→ Brief
Your task is to return all the entries below exactly, with every picture omitted.

→ Source information
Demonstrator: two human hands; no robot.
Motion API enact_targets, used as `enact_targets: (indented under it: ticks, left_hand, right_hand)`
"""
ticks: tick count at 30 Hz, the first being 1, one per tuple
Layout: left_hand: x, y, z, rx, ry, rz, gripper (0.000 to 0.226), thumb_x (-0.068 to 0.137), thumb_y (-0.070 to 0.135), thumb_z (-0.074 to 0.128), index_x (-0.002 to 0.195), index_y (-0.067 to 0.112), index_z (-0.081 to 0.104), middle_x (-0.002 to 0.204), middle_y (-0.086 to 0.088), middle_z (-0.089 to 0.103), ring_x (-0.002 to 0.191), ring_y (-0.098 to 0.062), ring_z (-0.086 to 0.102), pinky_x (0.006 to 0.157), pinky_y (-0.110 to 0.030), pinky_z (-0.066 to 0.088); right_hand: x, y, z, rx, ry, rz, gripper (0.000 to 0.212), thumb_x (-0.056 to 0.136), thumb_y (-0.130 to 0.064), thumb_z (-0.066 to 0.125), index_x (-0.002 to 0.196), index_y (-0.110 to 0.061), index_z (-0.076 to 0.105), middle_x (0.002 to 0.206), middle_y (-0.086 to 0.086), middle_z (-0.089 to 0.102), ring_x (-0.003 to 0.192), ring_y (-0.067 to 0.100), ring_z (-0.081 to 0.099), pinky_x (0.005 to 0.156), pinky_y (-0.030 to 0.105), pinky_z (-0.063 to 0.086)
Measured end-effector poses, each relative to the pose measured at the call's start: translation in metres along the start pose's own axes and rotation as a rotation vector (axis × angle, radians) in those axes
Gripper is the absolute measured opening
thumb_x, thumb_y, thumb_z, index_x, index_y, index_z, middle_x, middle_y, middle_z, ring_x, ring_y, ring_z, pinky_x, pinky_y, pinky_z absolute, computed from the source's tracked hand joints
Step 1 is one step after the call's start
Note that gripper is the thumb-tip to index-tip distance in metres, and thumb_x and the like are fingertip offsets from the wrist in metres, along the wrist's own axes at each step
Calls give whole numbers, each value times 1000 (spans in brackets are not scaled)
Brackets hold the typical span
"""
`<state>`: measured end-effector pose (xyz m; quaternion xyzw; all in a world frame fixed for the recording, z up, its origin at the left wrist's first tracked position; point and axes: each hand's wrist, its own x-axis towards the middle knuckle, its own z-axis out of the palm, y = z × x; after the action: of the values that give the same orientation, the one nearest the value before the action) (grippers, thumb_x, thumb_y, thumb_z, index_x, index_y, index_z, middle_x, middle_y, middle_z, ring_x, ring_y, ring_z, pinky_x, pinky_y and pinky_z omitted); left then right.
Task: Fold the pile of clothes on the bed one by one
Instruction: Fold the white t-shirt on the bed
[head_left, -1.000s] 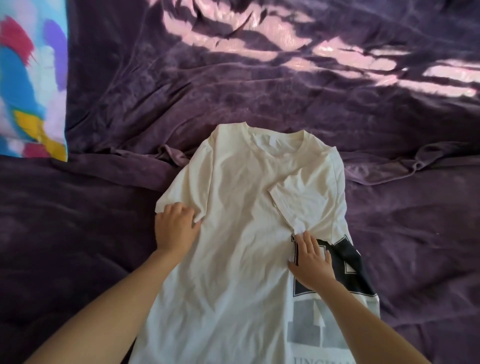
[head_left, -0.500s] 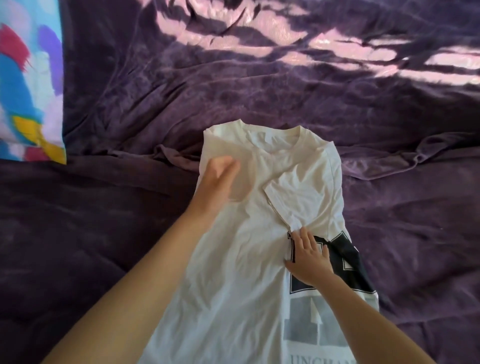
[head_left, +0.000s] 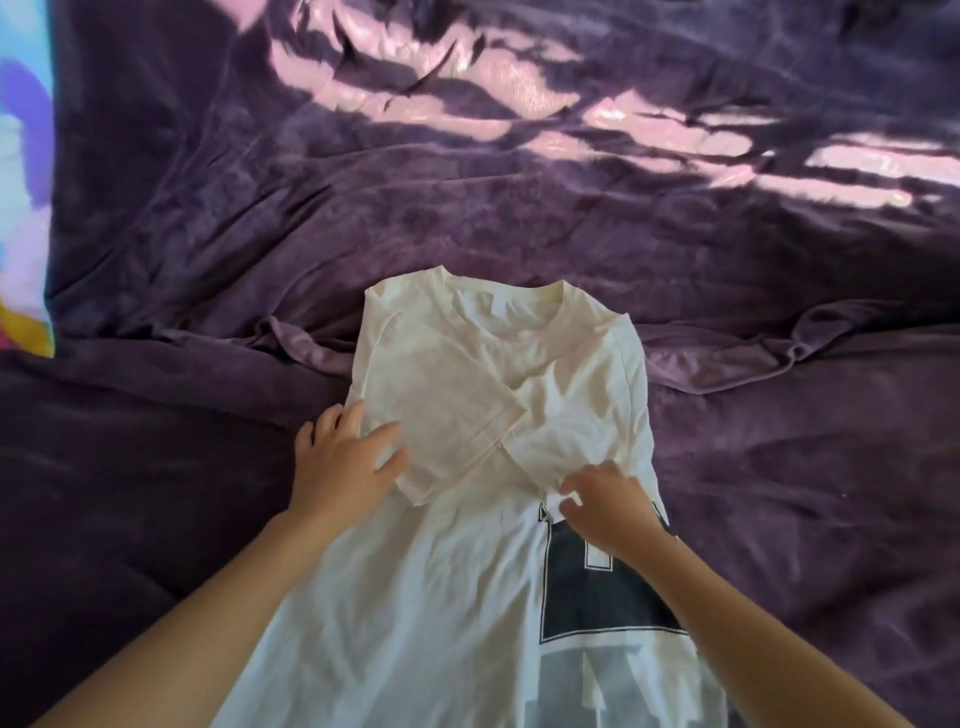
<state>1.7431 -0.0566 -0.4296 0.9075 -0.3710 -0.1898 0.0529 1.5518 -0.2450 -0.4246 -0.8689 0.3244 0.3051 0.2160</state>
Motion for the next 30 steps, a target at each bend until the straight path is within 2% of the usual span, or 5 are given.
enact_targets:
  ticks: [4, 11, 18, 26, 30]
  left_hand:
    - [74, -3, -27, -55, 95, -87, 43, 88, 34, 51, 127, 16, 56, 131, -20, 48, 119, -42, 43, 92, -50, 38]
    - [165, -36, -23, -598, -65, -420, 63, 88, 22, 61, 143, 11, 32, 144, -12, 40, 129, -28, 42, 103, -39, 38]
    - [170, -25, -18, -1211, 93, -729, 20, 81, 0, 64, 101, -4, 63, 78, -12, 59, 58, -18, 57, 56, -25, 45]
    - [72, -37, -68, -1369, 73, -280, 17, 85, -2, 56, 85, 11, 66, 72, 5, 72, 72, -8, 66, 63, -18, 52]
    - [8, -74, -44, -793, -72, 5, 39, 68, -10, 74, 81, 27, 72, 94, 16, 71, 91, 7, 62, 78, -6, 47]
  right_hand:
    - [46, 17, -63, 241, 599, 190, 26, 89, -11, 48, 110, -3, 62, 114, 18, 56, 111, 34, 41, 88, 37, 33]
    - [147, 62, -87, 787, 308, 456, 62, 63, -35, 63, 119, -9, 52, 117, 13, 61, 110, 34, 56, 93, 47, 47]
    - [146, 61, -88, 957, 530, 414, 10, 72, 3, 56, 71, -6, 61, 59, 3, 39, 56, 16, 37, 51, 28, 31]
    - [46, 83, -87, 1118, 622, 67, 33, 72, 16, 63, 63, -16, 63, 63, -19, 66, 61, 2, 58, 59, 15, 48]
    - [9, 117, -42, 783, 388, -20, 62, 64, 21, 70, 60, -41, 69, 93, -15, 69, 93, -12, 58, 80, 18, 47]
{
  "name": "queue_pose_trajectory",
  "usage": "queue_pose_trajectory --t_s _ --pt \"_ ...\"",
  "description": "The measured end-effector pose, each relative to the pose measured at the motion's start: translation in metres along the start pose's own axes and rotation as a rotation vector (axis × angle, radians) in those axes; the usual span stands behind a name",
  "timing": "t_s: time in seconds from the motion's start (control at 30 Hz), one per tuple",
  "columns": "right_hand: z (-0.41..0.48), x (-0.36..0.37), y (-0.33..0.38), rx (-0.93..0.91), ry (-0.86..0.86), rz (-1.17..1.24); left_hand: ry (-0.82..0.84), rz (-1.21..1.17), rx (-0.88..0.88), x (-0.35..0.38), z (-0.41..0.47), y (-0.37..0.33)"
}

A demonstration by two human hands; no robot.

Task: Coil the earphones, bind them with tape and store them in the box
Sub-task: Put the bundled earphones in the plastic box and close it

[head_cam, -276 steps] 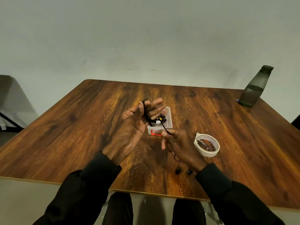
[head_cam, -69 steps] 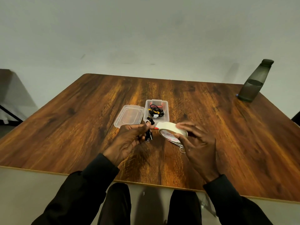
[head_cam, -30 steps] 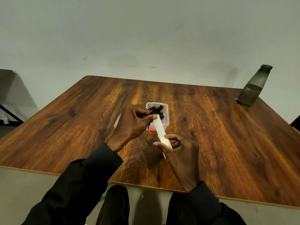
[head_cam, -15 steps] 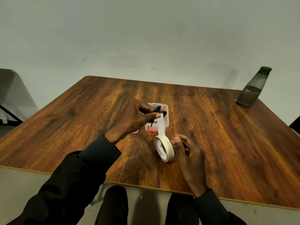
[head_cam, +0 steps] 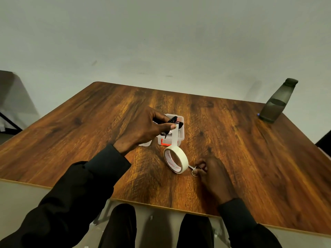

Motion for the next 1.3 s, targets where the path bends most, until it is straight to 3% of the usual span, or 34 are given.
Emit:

→ Solution to the exercise
Demonstrator: two human hands; no robot.
Motion API enact_targets, used as `enact_targets: (indented under it: ticks, left_hand, right_hand)`
"""
ticks: tick count at 30 Hz, the first being 1, one per tuple
Layout: left_hand: x, y, z, rx, ry, rz, gripper (0.000 to 0.226), thumb_x (-0.068 to 0.137), thumb_y (-0.070 to 0.135), thumb_z (-0.074 to 0.128), index_x (-0.002 to 0.195), index_y (-0.067 to 0.112), index_z (-0.081 to 0.104), middle_x (-0.002 to 0.204), middle_y (-0.086 to 0.088), middle_z (-0.089 to 0.103), ring_x (-0.002 to 0.191), ring_y (-0.098 to 0.062), ring_z (-0.086 to 0.102), pinky_x (0.006 to 0.157), pinky_y (-0.110 to 0.030), pinky_z (-0.066 to 0.088); right_hand: x, y, z, rx, ry, rz, gripper (0.000 to 0.212), thumb_x (-0.056 to 0.136), thumb_y (-0.130 to 0.064), thumb_z (-0.066 to 0.125), index_x (-0.002 to 0.196), index_y (-0.110 to 0.061), index_z (-0.076 to 0.105), middle_x (0.002 to 0.206), middle_y (-0.086 to 0.086), middle_z (-0.089 to 0.102), ring_x (-0.003 to 0.192), ring_y (-0.067 to 0.100), ring_z (-0.081 to 0.099), pinky_x (0.005 to 0.156), pinky_y (-0.030 to 0.105), pinky_z (-0.063 to 0.086)
Measured end-effector poses, each relative to the pose measured at the call's start: translation in metres along the start pose's own axes and rotation as a rotation vector (axis × angle, radians) in those axes
Gripper is the absolute measured opening
thumb_x, thumb_y, thumb_z, index_x, index_y, index_z, middle_x, middle_y, middle_z, ring_x, ring_y, ring_z, pinky_x, pinky_y, pinky_z absolute, computed from the source's tracked hand joints
Step 1 is one step after the call's start
Note that gripper is the thumb-tip to index-tip distance in metres, and thumb_x and the like are fingertip offsets from the wrist in metres, along the wrist's own axes at each step
Calls give whole numbers, each value times 1000 (spans in brackets are not scaled)
Brackets hold the typical span
"""
`<state>`: measured end-effector pose (xyz m; quaternion xyzw; all in a world frame fixed for the recording, z up, its origin at the left wrist's first tracked position; point and axes: each hand's wrist, its own x-axis towards the middle knuckle, its own z-axis out of the palm, y = z × x; after the action: of the values that give the same orientation, the one nearest the value before the action) (grippers, thumb_x, thumb_y, thumb_z, index_x, index_y, index_z, middle_x, middle_y, middle_z, ring_x, ring_y, ring_z, pinky_x, pinky_y and pinky_z omitted); left then right.
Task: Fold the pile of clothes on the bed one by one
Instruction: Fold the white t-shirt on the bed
[head_left, -1.000s] 
[head_left, -0.500s] 
[head_left, +0.000s] 
<state>1.7431 -0.0566 -0.4296 0.9075 -0.3710 -0.1898 0.0529 1.5518 -0.2450 -0.4246 -0.8689 0.3244 0.3051 0.2160</state>
Motion for the next 30 steps, a target at each bend until the straight path is within 2% of the usual span, or 5 are given.
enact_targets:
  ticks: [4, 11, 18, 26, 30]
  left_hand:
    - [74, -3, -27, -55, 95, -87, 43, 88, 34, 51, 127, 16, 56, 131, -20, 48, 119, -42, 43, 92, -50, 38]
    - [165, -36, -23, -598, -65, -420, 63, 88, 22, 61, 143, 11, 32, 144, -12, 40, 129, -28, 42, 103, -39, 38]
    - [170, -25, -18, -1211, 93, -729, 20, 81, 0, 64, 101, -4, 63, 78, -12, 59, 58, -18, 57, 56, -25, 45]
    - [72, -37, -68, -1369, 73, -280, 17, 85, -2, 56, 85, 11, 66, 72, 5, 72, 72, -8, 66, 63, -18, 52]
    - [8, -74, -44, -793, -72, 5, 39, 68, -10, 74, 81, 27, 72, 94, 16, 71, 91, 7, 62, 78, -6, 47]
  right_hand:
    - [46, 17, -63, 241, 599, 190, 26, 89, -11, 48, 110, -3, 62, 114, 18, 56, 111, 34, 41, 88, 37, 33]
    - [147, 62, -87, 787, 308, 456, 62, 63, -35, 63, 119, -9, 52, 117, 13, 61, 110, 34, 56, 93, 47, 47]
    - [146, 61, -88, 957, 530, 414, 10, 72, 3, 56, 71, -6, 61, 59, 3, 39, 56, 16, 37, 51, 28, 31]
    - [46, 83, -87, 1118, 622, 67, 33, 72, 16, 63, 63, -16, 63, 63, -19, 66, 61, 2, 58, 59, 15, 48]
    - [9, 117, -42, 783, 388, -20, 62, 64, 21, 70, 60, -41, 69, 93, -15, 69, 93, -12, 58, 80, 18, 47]
{
  "name": "queue_pose_trajectory",
  "usage": "queue_pose_trajectory --t_s _ --pt \"_ ...\"",
  "description": "The measured end-effector pose, each relative to the pose measured at the motion's start: translation in metres along the start pose's own axes and rotation as a rotation vector (axis × angle, radians) in those axes; the usual span stands behind a name",
  "timing": "t_s: time in seconds from the motion's start (control at 30 Hz), one per tuple",
  "columns": "right_hand: z (-0.41..0.48), x (-0.36..0.37), y (-0.33..0.38), rx (-0.93..0.91), ry (-0.86..0.86), rz (-1.17..1.24); left_hand: ry (-0.82..0.84), rz (-1.21..1.17), rx (-0.88..0.88), x (-0.35..0.38), z (-0.41..0.47), y (-0.37..0.33)"
}

A demonstration by two human hands; no robot.

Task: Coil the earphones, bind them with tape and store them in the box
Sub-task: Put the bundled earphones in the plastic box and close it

[head_cam, -276 steps] 
[head_cam, -69 steps] 
[head_cam, -30 steps] 
[head_cam, -15 steps] 
[head_cam, +0 steps] 

Motion for the next 1.3 s, targets where the path bends most, until it is straight to 3% of the usual span, or 34 are given.
Emit:

Now the answer is complete.